Stored records

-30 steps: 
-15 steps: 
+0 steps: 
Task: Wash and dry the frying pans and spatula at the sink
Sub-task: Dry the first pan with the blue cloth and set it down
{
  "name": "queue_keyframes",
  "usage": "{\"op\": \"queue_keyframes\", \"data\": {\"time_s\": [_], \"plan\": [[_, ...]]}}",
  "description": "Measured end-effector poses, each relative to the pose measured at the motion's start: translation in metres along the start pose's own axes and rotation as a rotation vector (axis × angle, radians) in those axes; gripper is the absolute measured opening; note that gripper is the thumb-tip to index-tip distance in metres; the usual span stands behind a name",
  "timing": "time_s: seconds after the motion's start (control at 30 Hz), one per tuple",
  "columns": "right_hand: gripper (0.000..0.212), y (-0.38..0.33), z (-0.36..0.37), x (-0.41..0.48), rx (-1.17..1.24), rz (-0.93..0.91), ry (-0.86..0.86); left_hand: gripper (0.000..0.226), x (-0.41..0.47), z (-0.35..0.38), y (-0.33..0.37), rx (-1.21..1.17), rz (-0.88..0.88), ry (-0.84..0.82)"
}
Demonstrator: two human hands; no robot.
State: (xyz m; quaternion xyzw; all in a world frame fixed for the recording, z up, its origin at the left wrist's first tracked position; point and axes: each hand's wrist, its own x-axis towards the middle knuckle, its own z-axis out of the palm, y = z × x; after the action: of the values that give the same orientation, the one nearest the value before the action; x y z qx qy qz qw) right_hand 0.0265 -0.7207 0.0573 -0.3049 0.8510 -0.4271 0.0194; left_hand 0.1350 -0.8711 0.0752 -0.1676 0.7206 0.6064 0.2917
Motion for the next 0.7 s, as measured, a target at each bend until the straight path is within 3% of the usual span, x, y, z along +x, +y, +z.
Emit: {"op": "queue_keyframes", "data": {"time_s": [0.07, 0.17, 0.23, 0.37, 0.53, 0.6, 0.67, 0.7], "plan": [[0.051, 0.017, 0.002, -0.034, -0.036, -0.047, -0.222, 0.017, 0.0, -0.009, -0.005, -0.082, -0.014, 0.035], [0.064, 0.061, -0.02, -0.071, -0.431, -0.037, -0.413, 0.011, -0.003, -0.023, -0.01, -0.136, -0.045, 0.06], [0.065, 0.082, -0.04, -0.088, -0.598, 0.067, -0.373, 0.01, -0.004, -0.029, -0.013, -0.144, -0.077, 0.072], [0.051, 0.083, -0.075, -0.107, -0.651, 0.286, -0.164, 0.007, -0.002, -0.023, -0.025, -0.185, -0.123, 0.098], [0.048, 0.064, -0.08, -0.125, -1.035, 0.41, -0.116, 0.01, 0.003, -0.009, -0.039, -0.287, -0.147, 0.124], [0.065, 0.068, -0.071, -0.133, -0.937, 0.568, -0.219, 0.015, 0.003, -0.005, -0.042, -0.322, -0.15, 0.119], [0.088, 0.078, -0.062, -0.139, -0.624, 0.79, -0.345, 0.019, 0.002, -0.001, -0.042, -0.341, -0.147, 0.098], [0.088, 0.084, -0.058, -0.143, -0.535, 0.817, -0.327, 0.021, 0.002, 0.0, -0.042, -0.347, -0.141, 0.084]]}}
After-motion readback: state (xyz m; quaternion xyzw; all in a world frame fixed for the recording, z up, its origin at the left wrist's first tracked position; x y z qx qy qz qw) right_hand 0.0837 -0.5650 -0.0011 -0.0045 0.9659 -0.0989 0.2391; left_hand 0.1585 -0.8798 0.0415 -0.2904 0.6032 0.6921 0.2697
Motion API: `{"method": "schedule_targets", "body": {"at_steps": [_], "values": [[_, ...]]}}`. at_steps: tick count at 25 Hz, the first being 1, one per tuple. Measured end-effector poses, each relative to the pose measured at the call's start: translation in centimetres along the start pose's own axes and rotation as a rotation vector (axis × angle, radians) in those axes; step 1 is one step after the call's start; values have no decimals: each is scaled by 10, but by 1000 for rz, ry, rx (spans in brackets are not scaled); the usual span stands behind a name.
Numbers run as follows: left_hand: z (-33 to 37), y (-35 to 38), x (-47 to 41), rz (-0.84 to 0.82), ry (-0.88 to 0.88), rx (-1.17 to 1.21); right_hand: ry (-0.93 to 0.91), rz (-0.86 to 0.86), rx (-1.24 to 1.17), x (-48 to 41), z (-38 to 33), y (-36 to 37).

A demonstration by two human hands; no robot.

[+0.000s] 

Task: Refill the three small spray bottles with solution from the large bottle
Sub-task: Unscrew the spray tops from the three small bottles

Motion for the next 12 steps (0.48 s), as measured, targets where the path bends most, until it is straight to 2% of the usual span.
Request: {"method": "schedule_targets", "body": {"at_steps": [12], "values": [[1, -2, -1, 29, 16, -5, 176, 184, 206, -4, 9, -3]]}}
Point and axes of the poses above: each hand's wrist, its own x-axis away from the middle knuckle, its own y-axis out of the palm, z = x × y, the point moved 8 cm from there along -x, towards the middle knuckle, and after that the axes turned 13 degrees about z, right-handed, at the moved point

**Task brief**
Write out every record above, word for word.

**Answer below**
-30 steps: 
-15 steps: 
+0 steps: 
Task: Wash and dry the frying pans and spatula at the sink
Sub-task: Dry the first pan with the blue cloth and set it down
{
  "name": "queue_keyframes",
  "usage": "{\"op\": \"queue_keyframes\", \"data\": {\"time_s\": [_], \"plan\": [[_, ...]]}}",
  "description": "Measured end-effector poses, each relative to the pose measured at the motion's start: translation in metres along the start pose's own axes and rotation as a rotation vector (axis × angle, radians) in those axes; gripper is the absolute measured opening; note that gripper is the thumb-tip to index-tip distance in metres; the usual span stands behind a name",
  "timing": "time_s: seconds after the motion's start (control at 30 Hz), one per tuple",
  "columns": "right_hand: gripper (0.000..0.212), y (-0.38..0.33), z (-0.36..0.37), x (-0.41..0.48), rx (-1.17..1.24), rz (-0.93..0.91), ry (-0.86..0.86); left_hand: gripper (0.000..0.226), x (-0.41..0.47), z (-0.35..0.38), y (-0.33..0.37), rx (-1.21..1.17), rz (-0.88..0.88), ry (-0.84..0.82)"
}
Demonstrator: two human hands; no robot.
State: (xyz m; quaternion xyzw; all in a world frame fixed for the recording, z up, its origin at the left wrist's first tracked position; point and axes: each hand's wrist, its own x-axis towards the middle knuckle, its own z-axis out of the palm, y = z × x; after the action: of the values that give the same orientation, the one nearest the value before the action; x y z qx qy qz qw) right_hand 0.0265 -0.7207 0.0573 -0.3049 0.8510 -0.4271 0.0194; left_hand 0.1350 -0.8711 0.0752 -0.1676 0.7206 0.6064 0.2917
Motion for the next 0.7 s, as measured, a target at each bend until the straight path is within 3% of the usual span, x, y, z along +x, +y, +z.
Emit: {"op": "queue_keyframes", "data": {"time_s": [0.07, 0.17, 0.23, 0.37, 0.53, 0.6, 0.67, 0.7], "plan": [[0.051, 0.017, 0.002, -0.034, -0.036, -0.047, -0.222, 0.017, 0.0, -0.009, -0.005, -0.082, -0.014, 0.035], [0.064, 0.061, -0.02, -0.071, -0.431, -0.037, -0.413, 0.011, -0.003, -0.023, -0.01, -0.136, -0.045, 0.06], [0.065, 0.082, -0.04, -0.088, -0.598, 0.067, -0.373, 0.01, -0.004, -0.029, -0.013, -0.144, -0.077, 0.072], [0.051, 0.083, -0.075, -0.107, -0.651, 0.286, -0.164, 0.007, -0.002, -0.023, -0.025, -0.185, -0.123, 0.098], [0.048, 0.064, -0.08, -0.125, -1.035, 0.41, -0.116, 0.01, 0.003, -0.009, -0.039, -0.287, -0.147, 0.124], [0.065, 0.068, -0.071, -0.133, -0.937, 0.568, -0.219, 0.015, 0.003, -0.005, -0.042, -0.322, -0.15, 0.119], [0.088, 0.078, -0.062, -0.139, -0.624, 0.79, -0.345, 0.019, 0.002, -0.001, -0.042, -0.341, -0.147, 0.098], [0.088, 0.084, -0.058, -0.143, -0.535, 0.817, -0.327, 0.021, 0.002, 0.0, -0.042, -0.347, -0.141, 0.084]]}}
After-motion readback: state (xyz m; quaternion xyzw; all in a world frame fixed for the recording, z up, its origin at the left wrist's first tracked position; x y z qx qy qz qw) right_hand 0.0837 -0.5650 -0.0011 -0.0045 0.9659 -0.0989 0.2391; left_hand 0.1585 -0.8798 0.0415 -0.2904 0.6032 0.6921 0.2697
Motion API: `{"method": "schedule_targets", "body": {"at_steps": [_], "values": [[_, ...]]}}`. at_steps: tick count at 25 Hz, the first being 1, one per tuple. Measured end-effector poses, each relative to the pose measured at the call's start: translation in centimetres along the start pose's own axes and rotation as a rotation vector (axis × angle, radians) in those axes; step 1 is one step after the call's start; values have no decimals: each is scaled by 10, but by 1000 for rz, ry, rx (spans in brackets are not scaled); the usual span stands behind a name.
Numbers run as follows: left_hand: z (-33 to 37), y (-35 to 38), x (-47 to 41), rz (-0.84 to 0.82), ry (-0.88 to 0.88), rx (-1.17 to 1.21); right_hand: ry (-0.93 to 0.91), rz (-0.86 to 0.86), rx (-1.24 to 1.17), x (-48 to 41), z (-38 to 33), y (-36 to 37).

A demonstration by two human hands; no robot.

[+0.000s] 

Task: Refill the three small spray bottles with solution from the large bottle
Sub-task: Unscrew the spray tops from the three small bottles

Motion for the next 12 steps (0.48 s), as measured, targets where the path bends most, until it is straight to 2% of the usual span.
Request: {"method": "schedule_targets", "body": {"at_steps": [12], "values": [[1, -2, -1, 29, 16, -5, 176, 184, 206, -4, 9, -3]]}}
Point and axes of the poses above: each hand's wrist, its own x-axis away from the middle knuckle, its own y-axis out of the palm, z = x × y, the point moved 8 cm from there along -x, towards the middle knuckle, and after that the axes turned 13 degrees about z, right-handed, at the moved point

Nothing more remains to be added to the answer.